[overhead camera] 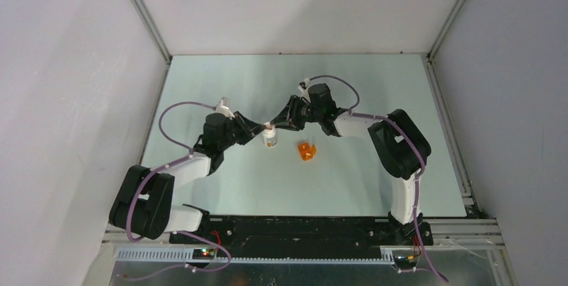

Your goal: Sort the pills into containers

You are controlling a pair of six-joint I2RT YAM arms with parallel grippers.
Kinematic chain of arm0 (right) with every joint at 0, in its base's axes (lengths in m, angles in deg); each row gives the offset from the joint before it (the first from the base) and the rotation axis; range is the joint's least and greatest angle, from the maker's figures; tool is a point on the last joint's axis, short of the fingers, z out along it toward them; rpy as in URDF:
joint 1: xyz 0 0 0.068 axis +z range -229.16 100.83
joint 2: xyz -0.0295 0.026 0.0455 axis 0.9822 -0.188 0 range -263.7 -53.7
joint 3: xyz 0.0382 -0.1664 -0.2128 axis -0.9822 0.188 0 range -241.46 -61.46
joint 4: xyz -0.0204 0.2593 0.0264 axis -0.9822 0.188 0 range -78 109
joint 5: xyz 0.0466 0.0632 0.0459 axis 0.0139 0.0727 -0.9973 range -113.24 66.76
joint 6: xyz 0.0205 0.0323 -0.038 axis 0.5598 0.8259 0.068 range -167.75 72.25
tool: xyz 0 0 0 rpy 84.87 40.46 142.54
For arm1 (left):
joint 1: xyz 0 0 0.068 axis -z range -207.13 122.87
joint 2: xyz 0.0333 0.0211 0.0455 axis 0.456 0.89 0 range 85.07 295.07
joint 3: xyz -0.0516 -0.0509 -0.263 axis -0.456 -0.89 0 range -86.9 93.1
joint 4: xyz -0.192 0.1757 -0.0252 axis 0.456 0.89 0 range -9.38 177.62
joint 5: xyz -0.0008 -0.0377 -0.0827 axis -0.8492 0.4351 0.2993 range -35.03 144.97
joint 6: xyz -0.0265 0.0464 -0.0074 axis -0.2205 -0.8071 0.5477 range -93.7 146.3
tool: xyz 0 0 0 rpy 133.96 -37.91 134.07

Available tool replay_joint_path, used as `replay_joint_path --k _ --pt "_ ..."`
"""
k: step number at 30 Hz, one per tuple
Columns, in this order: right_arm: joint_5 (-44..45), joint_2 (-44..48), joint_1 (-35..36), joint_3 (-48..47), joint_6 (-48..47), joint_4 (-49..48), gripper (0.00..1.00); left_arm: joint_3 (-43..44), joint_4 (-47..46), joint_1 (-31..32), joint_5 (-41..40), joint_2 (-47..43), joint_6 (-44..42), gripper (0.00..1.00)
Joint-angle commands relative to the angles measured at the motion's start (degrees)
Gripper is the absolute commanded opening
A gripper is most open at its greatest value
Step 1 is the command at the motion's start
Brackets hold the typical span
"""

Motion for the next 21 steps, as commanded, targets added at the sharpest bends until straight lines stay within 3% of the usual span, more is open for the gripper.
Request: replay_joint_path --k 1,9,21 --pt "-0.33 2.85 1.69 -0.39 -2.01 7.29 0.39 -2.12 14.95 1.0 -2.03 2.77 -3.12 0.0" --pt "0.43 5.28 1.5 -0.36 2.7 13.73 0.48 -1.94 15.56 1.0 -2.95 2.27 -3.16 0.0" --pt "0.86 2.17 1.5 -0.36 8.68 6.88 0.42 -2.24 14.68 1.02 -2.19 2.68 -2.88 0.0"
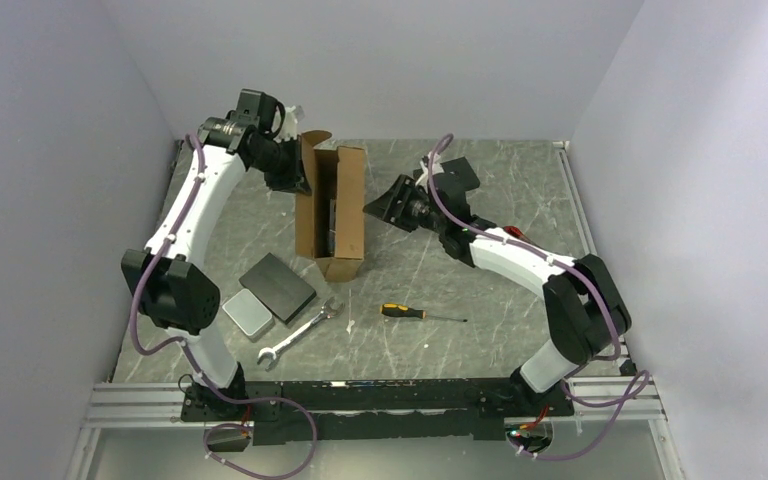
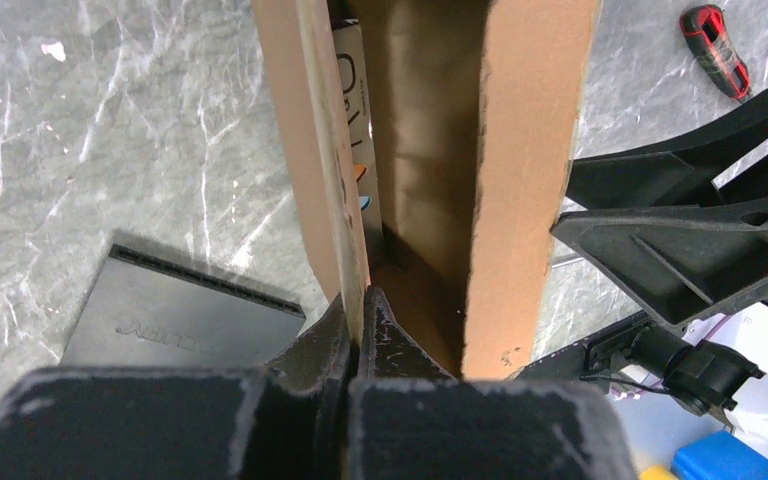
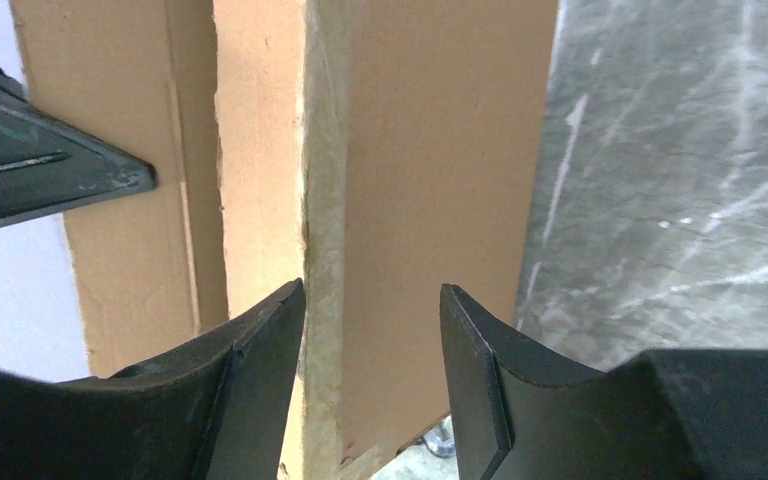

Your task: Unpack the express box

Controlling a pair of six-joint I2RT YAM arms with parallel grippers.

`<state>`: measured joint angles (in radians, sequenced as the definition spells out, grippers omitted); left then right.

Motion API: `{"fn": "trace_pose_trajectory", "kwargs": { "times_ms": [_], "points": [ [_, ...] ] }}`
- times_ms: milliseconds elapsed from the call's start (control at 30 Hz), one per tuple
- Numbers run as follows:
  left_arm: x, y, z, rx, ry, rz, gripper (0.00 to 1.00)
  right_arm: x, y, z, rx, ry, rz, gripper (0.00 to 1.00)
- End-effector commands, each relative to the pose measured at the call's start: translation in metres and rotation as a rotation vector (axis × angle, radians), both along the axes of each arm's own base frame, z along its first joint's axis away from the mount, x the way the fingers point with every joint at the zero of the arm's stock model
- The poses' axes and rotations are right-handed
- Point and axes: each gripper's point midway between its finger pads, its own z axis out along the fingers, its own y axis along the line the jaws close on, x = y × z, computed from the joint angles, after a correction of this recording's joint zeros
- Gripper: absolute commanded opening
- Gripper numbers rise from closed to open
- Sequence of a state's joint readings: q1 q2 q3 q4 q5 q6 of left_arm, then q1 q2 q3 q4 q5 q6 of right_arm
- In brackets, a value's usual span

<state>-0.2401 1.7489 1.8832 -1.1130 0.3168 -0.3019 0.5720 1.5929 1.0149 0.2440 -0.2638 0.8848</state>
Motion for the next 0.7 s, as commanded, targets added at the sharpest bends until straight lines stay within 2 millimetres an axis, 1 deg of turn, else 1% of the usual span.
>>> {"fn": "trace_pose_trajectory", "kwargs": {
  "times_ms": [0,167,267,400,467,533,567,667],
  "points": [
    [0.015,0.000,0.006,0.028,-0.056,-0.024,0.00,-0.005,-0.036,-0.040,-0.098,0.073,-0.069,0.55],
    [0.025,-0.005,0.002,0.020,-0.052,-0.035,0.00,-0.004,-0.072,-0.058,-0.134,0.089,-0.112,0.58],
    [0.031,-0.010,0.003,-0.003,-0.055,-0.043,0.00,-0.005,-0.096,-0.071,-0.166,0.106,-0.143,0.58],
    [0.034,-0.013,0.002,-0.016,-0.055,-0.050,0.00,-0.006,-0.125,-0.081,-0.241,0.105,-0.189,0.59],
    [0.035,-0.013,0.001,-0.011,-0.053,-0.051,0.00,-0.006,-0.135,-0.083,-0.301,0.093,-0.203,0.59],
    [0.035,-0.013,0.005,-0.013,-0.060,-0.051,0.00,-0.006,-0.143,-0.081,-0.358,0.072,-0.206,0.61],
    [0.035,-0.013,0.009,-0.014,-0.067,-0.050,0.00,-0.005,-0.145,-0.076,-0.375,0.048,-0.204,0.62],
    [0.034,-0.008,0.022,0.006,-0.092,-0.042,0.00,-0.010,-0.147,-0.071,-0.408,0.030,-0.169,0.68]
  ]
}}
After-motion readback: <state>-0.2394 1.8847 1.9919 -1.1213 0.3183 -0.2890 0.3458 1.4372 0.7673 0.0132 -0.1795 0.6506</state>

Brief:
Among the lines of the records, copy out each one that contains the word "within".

Answer area:
Motion for the next 21 steps, as commanded, targets added at the sharpest bends until straight lines stay within 3% of the usual span, more is open for the gripper.
Motion for the next 0.7 s, as commanded, targets added at the sharpest bends until straight lines stay within 2 millimetres an axis, 1 deg of turn, else 1% of the usual span.

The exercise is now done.